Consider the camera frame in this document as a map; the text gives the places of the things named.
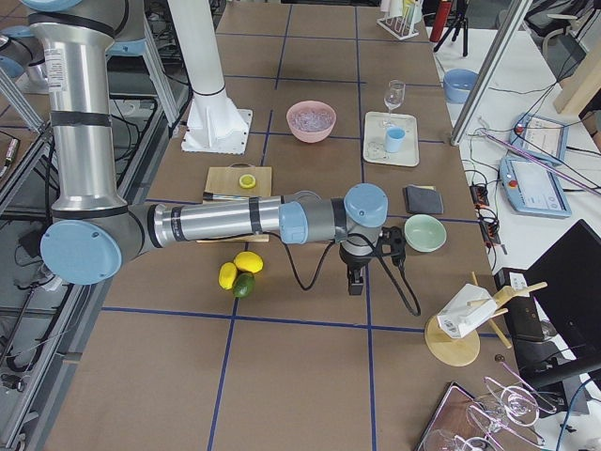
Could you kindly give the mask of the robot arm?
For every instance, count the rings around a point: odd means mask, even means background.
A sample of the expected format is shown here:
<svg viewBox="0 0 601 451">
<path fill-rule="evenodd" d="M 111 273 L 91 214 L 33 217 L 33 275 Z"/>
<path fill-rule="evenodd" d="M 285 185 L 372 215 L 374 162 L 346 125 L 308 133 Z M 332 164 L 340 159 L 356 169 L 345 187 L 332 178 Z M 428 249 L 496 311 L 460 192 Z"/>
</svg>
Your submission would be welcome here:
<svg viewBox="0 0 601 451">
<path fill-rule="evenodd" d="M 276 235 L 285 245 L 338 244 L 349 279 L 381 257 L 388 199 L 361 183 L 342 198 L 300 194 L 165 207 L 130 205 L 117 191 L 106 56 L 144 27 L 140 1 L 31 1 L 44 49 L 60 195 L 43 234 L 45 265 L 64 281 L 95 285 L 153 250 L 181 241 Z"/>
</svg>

────────

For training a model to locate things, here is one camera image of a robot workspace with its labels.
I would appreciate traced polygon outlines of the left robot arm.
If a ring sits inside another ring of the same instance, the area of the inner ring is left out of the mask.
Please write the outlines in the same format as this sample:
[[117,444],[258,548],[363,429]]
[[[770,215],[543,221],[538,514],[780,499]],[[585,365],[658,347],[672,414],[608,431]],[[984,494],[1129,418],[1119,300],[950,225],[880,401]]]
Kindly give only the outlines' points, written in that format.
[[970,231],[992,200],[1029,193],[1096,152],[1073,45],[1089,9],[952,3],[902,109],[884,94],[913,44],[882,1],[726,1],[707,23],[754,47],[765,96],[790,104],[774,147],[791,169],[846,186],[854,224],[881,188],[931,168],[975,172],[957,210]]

────────

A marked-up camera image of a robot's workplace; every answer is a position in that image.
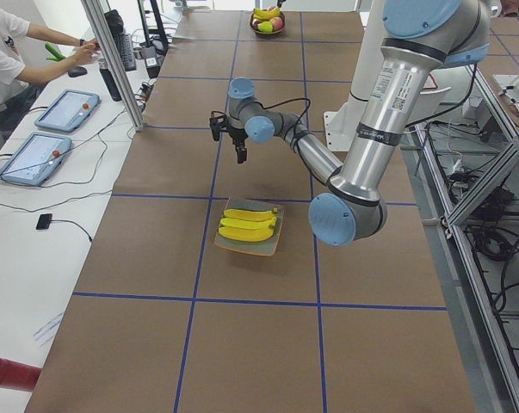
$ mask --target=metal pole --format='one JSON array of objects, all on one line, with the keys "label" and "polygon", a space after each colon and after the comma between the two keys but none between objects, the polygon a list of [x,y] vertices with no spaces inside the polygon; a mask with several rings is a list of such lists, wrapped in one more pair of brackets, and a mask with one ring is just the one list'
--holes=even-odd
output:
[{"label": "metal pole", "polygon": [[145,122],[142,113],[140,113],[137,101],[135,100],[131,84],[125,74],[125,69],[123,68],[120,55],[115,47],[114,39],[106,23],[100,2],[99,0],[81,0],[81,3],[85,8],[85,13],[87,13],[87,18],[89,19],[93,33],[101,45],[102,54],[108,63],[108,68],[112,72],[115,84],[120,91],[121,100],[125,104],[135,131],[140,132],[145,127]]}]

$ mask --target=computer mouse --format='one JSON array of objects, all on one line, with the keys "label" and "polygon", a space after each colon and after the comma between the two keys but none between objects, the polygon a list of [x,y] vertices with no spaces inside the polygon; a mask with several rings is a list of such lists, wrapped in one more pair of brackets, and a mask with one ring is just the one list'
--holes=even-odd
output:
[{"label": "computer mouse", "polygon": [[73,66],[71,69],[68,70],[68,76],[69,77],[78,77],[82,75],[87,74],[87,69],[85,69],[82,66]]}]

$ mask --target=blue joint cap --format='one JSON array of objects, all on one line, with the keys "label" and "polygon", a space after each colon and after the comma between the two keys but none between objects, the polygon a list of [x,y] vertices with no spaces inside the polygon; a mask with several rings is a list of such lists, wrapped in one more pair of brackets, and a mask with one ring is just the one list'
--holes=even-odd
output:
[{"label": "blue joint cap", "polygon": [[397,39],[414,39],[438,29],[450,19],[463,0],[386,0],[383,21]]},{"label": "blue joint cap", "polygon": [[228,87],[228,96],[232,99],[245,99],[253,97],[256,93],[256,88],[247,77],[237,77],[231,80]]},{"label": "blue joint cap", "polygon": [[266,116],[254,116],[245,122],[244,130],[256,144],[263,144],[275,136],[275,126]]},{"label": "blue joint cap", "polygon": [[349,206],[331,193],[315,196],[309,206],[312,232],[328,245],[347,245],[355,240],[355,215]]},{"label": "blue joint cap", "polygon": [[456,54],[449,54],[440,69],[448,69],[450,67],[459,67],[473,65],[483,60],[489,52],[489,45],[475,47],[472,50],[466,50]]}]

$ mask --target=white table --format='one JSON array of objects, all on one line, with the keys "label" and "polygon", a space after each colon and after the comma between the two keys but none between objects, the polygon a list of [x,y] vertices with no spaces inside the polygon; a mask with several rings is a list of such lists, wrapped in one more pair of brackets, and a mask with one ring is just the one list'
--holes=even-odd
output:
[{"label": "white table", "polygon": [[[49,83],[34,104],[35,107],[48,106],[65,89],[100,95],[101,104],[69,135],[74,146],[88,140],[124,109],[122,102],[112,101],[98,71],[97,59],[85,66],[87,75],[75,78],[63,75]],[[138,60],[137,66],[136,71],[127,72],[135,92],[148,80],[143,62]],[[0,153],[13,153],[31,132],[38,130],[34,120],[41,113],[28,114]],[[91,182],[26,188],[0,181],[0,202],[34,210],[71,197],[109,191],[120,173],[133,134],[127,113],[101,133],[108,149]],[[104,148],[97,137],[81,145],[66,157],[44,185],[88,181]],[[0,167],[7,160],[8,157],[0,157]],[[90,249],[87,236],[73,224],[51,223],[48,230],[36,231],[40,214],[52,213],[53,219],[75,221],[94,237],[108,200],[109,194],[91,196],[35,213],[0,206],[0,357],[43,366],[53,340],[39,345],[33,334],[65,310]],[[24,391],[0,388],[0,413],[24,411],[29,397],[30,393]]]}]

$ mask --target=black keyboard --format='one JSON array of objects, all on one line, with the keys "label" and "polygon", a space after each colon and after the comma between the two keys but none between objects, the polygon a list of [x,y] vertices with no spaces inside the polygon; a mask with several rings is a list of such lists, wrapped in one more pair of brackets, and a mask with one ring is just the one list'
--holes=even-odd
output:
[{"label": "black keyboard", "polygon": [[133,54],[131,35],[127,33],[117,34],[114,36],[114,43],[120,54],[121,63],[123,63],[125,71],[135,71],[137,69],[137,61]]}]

────────

**Assignment:** Take every line above that includes "instance" and list it.

**Answer space:**
For every instance, count the rings around a point: odd means mask, even means background.
If a ring sits inside another ring of the same instance, the area of the inner ring is left out of the mask.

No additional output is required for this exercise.